UPDATED 16:21 EDT / JUNE 24 2016

NEWS

VictorOps releases feature-rich Incident Automation Engine for DevOps teams

This week VictorOps Inc., a real-time incident management company producing DevOps solutions, announced the release of the Incident Automation Engine. This new product displays a set of automation features for on-call teams designed to increase mean time to resolution (MTTR) by using intelligent alerts, sophisticated routing and smarter system outputs.

It has always been one of the bugbears of operations that when an incident happens it takes a certain amount of time for that incident to be discovered (often via customers having trouble), extra time for the on-call team to review the reports and logs and finally even more time to affect a proper response that may involve the development team to provide and deploy a patch to resolve the incident. Even more problematic is that part of the above lifecycle could be run through on a false alarm of an incident that didn’t happen, wasting the time of the DevOps team who need to triage every potential problem.

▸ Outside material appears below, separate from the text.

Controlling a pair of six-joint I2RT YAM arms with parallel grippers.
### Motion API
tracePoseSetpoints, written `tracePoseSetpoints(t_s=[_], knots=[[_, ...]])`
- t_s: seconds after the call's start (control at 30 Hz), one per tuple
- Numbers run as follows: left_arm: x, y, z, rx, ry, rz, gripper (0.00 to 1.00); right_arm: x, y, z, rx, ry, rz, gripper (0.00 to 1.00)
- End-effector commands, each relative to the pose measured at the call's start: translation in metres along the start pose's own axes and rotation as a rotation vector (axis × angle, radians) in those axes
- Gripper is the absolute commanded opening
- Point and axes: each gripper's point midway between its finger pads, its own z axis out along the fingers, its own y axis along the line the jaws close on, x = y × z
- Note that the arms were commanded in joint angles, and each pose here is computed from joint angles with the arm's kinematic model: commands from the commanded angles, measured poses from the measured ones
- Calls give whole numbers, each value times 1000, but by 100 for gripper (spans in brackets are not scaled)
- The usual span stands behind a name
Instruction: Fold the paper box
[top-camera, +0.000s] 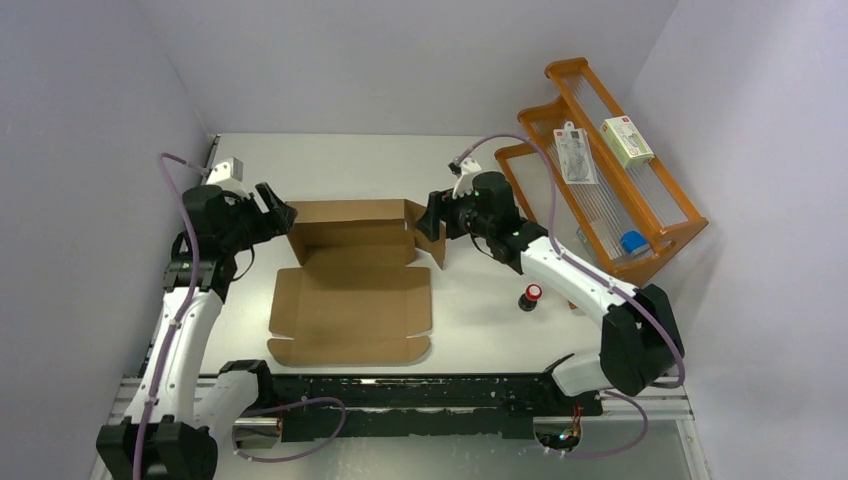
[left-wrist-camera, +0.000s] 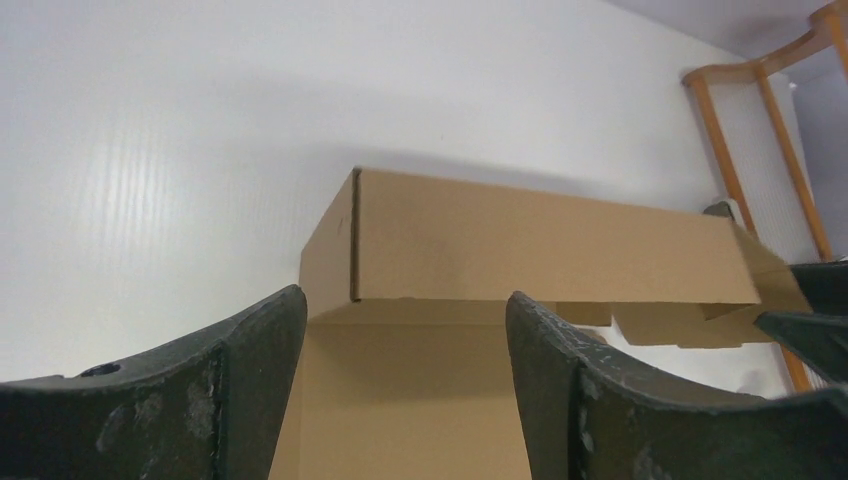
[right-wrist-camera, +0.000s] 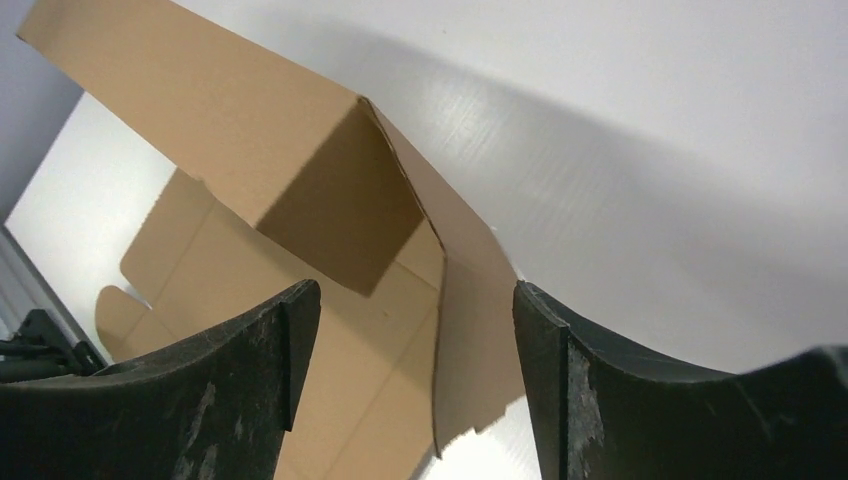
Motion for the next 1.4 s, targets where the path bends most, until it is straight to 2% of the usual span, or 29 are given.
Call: tracePoseSetpoints(t_s=[0.0,0.17,0.4,0.6,0.77,1.03,1.37], knots=[[-28,-16,-28,18,-67,88,77,10,-13,-12,72,-9,-18,73],[-12,-63,-40,184,-41,118,76,18,-20,-18,106,-10,-11,67],[52,-115,-38,341,67,146,75,30,-22,-24,111,3,-11,59],[107,-149,-31,429,112,192,75,26,-22,-25,112,-23,-17,51],[149,-169,-17,437,112,236,76,29,-22,-23,109,-4,-21,48],[211,-172,19,415,103,268,76,29,-21,-26,103,-4,-33,38],[256,-155,50,329,113,296,76,32,-18,-30,104,-8,-48,23]])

“More and more often, the best way to speed organizational innovation is by enabling developers to move quickly,” said Todd Vernon, VictorOps CEO and co-founder. “When it comes to a company’s uptime, this same concept applies. Today valuable time is lost with archaic alerting systems and manual processes. The [Incident Automation] Engine now becomes a foundation to automate out these inefficiencies, gain clearer access to actionable information and continuously evaluate and improve the inputs driving on-call processes.”

VictorOps expects that the Automated Incident Engine will help reduce the total amount of noise incidents by delivering its own automated triage of any given incident trigger before it is delivered to the DevOps on-call team.

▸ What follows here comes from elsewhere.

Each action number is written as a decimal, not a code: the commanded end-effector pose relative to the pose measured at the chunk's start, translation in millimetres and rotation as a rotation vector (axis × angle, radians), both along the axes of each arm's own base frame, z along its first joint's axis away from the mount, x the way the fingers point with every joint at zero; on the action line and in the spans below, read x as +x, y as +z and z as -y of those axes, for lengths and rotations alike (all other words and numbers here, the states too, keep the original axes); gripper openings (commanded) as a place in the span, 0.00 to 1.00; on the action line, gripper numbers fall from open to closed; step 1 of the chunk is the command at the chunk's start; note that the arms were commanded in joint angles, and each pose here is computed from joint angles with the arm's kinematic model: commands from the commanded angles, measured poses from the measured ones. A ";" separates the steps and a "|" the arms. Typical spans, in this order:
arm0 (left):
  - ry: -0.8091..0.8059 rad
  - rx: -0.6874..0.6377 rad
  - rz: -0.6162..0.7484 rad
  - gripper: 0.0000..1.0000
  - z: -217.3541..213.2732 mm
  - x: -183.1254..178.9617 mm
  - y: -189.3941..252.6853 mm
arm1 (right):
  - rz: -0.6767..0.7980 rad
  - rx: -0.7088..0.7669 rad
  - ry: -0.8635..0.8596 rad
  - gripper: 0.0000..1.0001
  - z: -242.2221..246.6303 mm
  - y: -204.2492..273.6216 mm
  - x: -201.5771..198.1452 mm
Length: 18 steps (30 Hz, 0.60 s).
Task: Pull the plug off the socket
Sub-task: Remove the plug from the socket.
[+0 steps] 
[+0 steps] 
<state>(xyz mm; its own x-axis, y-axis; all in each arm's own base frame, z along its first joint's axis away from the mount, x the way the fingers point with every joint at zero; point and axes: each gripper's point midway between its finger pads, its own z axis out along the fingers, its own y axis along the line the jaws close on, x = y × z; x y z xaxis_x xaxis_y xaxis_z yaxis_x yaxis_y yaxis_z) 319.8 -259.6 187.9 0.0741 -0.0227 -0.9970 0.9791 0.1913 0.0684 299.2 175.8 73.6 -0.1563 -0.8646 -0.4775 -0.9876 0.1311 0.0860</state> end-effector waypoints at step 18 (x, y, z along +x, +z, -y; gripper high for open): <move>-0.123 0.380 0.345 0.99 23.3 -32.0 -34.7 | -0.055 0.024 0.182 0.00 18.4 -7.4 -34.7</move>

And, when the Engine sees a problem that fits all the criteria of a proper incident, it delivers documentation about similar past solutions, documentation on the systems involved and all communication involved in incident resolution. This means when something goes wrong, everyone who gets involved has a full history of what has been done to resolve it (to date) and can quickly get an idea of who needs to know what.

Key features in the VictorOps Incident Automation Engine

With this release VictorOps described five key features of the Incident Automation Engine: alert automation, alert annotations, outbound webhooks, an API and a post-mortem report generator.

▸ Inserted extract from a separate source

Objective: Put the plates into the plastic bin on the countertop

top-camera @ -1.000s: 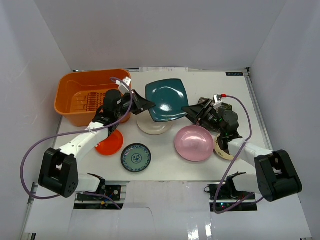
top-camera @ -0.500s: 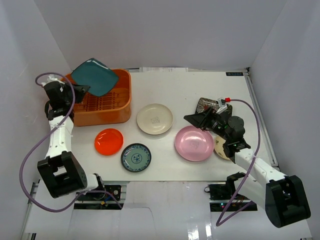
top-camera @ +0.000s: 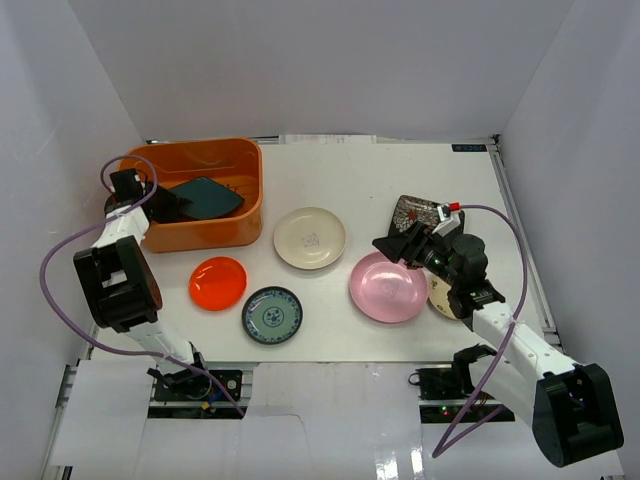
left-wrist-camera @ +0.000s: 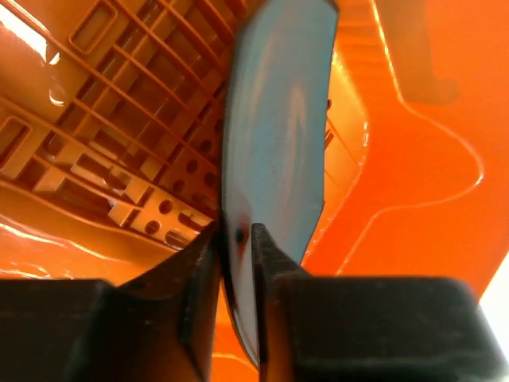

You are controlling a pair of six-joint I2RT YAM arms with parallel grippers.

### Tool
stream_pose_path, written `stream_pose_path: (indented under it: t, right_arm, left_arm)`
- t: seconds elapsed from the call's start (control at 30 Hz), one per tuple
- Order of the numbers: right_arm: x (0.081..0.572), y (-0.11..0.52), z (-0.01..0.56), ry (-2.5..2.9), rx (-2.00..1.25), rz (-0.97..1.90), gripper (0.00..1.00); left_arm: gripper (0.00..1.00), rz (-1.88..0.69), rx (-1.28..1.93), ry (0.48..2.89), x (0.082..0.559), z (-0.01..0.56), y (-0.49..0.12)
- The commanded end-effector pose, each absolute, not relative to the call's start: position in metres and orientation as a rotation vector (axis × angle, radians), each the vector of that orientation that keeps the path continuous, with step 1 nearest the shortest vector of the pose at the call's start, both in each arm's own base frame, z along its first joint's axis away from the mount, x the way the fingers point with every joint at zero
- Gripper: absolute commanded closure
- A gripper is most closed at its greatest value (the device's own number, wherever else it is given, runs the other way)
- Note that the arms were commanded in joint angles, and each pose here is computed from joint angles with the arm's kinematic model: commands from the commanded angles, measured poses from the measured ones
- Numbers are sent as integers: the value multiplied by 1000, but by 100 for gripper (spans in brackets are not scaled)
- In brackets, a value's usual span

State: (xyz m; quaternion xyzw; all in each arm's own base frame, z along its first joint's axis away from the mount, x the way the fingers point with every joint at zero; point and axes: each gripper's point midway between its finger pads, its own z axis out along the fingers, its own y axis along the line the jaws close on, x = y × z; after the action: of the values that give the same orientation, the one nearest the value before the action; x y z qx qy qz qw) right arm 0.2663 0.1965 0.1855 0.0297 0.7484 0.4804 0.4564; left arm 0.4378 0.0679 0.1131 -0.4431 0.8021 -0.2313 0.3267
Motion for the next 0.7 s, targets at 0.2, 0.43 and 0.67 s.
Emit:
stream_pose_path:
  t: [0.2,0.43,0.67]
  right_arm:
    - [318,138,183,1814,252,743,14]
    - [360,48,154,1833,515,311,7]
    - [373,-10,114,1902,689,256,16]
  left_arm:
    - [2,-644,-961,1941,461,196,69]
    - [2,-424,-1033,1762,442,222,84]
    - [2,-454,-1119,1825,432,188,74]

The platform includes alert automation, which automatically routes specific alerts to the correct team members according to who is responsible for what and when it discovers unactionable (or false) alerts it quiets them.

The system provides alert annotations, that automatically appends specialized information to alerts including: runbooks, monitoring graphs, logs and other relevant information in order to provide remediation solutions and better visibility on the incident.

With outbound webhooks the VictorOps platform’s data can be exported into other systems and integrate VictorOps incidents into other service dashboards; while an API is available to extend VictorOps to existing legacy tools and third-party reporting systems.

Finally, there is a post-mortem report generator that automatically pulls a snapshot of all activities (alerts, conversations, and remediation actions) associated with an incident. This provides a DevOps team something to review during their next meeting or a way to get insights into what went well or what when wrong when responding to an incident.

Continued enhancements and investment in VictorOps from the industry

VictorOps continues to produce incident-related platform intelligence for DevOps teams and November last year received $10.6 million USD from The Foundry Group and Costanoa Venture Capital to enhance development of products such as the Automation Incident Engine.

Also this year VictorOps released enhancements to its incident management mobile app platform designed to ease team friction and burnout.